=== EXERCISE DIRECTIONS ===
For the string "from", work out how many lines of the data contain it and give that number with nothing added.

.....

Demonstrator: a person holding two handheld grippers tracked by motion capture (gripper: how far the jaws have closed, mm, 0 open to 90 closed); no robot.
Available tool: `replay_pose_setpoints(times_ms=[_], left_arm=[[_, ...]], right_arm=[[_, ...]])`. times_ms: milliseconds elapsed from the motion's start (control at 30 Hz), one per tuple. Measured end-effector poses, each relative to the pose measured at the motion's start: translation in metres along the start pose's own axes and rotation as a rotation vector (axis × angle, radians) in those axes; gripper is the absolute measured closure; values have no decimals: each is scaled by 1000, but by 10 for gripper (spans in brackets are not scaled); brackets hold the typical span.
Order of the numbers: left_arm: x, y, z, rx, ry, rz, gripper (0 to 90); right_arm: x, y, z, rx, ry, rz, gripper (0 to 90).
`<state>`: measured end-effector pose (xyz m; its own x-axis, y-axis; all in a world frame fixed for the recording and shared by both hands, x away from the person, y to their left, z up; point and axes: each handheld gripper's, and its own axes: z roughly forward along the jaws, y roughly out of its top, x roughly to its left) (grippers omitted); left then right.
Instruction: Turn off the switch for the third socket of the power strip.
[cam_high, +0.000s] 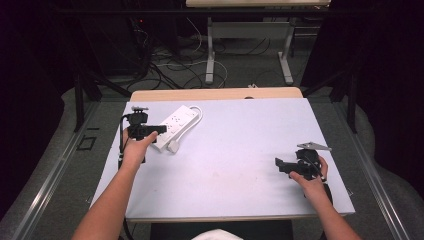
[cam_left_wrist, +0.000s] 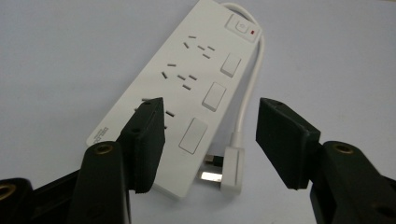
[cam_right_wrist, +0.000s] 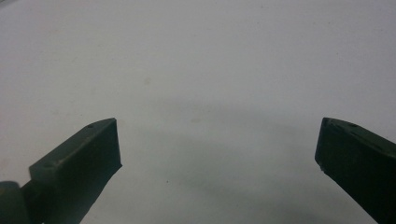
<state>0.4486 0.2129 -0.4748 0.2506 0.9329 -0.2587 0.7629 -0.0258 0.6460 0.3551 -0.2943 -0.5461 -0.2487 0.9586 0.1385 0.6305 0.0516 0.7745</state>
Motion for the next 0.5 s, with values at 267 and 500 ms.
replay_pose_setpoints(times_ms=[267, 500], left_arm=[[-13, -2, -5, -8, -19, 62, 380], [-29, -3, -8, -21, -49, 99, 319]], right_arm=[[0, 0, 0, 1, 2, -4, 0], [0, 0, 0, 0, 1, -1, 0]])
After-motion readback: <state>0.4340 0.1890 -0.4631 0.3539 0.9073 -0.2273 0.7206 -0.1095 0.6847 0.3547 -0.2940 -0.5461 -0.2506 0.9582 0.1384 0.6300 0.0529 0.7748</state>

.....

=== RESPONSE TO THIS EXERCISE ===
2